▸ **What you will do**:
The answer must consist of every line below that holds the word "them".

▸ **Given data**:
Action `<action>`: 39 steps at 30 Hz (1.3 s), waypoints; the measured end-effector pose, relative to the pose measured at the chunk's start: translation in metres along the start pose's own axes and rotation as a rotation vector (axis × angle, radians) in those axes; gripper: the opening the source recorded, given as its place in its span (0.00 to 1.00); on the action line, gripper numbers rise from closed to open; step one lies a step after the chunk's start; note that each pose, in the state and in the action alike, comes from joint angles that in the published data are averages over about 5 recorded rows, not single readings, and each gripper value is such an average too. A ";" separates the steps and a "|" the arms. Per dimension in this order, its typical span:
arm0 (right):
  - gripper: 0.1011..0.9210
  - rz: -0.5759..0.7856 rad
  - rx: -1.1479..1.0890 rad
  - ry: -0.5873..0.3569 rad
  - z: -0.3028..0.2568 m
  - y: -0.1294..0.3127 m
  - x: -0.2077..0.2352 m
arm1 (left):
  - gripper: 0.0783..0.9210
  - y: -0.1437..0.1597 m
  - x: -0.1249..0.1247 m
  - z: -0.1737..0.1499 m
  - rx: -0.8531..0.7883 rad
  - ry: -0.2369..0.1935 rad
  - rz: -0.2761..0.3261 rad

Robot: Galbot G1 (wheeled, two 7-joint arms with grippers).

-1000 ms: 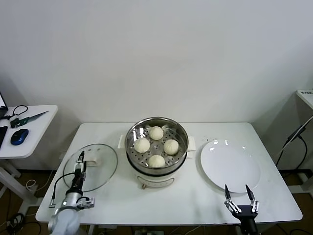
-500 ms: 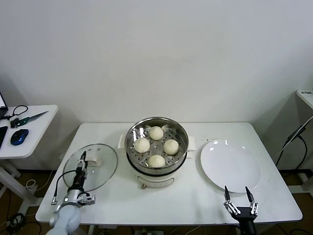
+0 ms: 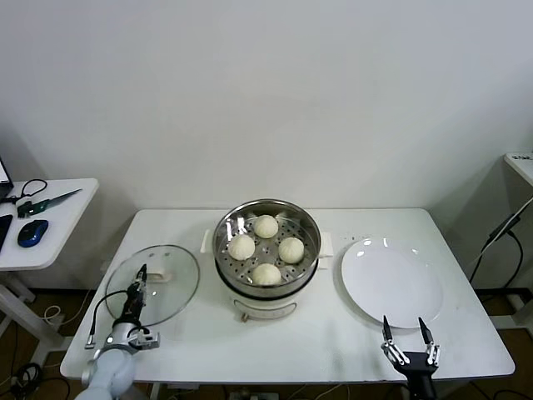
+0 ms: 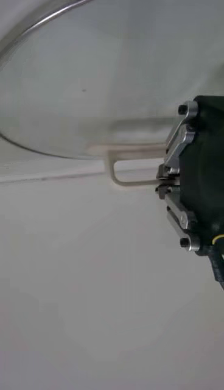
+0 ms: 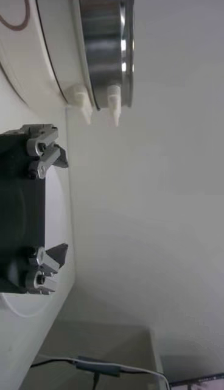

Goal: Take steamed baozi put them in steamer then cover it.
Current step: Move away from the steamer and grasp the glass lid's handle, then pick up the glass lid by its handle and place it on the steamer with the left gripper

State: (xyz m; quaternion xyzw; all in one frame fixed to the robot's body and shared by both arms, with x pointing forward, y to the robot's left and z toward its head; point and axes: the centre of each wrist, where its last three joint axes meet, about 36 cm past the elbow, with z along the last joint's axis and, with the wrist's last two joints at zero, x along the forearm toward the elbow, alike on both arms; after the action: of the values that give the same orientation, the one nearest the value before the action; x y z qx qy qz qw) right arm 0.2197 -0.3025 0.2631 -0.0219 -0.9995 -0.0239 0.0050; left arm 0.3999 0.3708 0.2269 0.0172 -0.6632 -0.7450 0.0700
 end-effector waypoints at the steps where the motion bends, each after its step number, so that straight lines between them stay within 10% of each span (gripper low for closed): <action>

▸ **Output for this task**:
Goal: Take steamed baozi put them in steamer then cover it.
 end-effector waypoints at the steps where the motion bends, each after its step number, so that straight lines between them stay within 10% of each span (gripper low for closed): <action>

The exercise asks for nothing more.